▶ [Work instruction]: Make your reply a word-for-word repeat of the records.

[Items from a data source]
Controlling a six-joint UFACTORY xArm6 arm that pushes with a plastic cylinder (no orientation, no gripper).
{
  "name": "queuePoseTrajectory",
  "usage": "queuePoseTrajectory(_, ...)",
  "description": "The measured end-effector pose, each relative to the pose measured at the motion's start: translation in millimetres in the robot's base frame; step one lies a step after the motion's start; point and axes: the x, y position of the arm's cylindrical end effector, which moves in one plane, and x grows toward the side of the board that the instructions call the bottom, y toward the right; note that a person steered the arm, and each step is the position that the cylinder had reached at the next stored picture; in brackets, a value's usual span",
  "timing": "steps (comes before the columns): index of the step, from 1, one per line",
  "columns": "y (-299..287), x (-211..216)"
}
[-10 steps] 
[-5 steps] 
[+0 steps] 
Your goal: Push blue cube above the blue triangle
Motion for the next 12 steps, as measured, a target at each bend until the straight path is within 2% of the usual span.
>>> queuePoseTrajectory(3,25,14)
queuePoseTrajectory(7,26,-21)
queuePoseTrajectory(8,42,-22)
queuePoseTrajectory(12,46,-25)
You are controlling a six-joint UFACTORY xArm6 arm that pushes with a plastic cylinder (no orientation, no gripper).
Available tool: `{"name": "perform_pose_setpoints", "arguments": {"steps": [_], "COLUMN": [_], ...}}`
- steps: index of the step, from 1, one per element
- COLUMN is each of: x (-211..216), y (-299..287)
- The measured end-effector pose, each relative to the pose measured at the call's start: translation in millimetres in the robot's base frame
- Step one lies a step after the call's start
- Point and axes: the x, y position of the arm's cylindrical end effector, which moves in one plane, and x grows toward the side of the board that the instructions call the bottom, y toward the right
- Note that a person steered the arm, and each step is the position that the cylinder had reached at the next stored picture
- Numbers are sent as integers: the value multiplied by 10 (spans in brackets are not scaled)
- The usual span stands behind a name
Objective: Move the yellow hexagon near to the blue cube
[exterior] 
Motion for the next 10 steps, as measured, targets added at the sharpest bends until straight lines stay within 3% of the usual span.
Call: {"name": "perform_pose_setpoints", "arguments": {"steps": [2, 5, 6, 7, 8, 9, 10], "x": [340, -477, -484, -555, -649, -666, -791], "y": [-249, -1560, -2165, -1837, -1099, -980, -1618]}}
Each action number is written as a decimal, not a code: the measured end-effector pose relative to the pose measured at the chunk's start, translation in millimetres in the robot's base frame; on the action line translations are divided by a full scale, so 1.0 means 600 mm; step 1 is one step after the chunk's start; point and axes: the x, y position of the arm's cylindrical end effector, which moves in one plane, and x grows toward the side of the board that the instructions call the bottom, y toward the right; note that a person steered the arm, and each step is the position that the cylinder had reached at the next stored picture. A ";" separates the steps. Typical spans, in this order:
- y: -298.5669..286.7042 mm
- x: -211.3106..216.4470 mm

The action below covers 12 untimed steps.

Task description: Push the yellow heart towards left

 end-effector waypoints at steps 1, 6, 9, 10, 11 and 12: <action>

▶ [Solution to this problem]:
Controlling a six-joint UFACTORY xArm6 arm that pushes with a plastic cylinder (no orientation, no gripper).
{
  "name": "queuePoseTrajectory",
  "usage": "queuePoseTrajectory(_, ...)",
  "description": "The measured end-effector pose, each relative to the pose measured at the motion's start: translation in millimetres in the robot's base frame; step one lies a step after the motion's start; point and axes: the x, y position of the arm's cylindrical end effector, which moves in one plane, and x grows toward the side of the board that the instructions call the bottom, y toward the right; note that a person steered the arm, and each step is the position that the cylinder had reached at the next stored picture; in brackets, a value's usual span",
  "timing": "steps (comes before the columns): index of the step, from 1, one per line",
  "columns": "y (-299..287), x (-211..216)"
}
[-10 steps] 
[-5 steps] 
[+0 steps] 
Your goal: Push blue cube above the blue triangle
Motion for the next 12 steps, as measured, a target at each bend until the straight path is within 2% of the usual span.
>>> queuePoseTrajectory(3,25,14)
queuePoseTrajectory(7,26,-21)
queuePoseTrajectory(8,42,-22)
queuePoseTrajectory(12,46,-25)
You are controlling a six-joint UFACTORY xArm6 arm that pushes with a plastic cylinder (no orientation, no gripper).
Available tool: `{"name": "perform_pose_setpoints", "arguments": {"steps": [_], "COLUMN": [_], ...}}`
- steps: index of the step, from 1, one per element
- COLUMN is each of: x (-211..216), y (-299..287)
- The measured end-effector pose, each relative to the pose measured at the call's start: translation in millimetres in the robot's base frame
- Step one lies a step after the call's start
- Point and axes: the x, y position of the arm's cylindrical end effector, which moves in one plane, and x grows toward the side of the board that the instructions call the bottom, y toward the right
- Note that a person steered the arm, and each step is the position that the cylinder had reached at the next stored picture
- Numbers are sent as integers: the value multiplied by 10 (spans in brackets are not scaled)
- The usual span stands behind a name
Objective: Move the yellow hexagon near to the blue cube
[exterior] 
Motion for the next 10 steps, as measured, targets added at the sharpest bends until straight lines stay within 3% of the usual span.
Call: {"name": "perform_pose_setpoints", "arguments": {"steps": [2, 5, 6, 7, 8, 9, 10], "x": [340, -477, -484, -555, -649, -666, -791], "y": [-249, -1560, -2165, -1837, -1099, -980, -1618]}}
Each action number is written as a decimal, not a code: the measured end-effector pose relative to the pose measured at the chunk's start, translation in millimetres in the robot's base frame; on the action line translations are divided by a full scale, so 1.0 means 600 mm; step 1 is one step after the chunk's start; point and axes: the x, y position of the arm's cylindrical end effector, which moves in one plane, and x grows toward the side of the board that the instructions call the bottom, y toward the right; note that a person steered the arm, and each step is the position that the cylinder had reached at the next stored picture. A ";" separates the steps. Typical spans, in this order:
- y: -298.5669..286.7042 mm
- x: -211.3106..216.4470 mm

The action below covers 12 untimed steps.

Task description: Push the yellow heart towards left

 end-effector waypoints at steps 1, 6, 9, 10, 11 and 12: <action>

This exercise has been fully answered.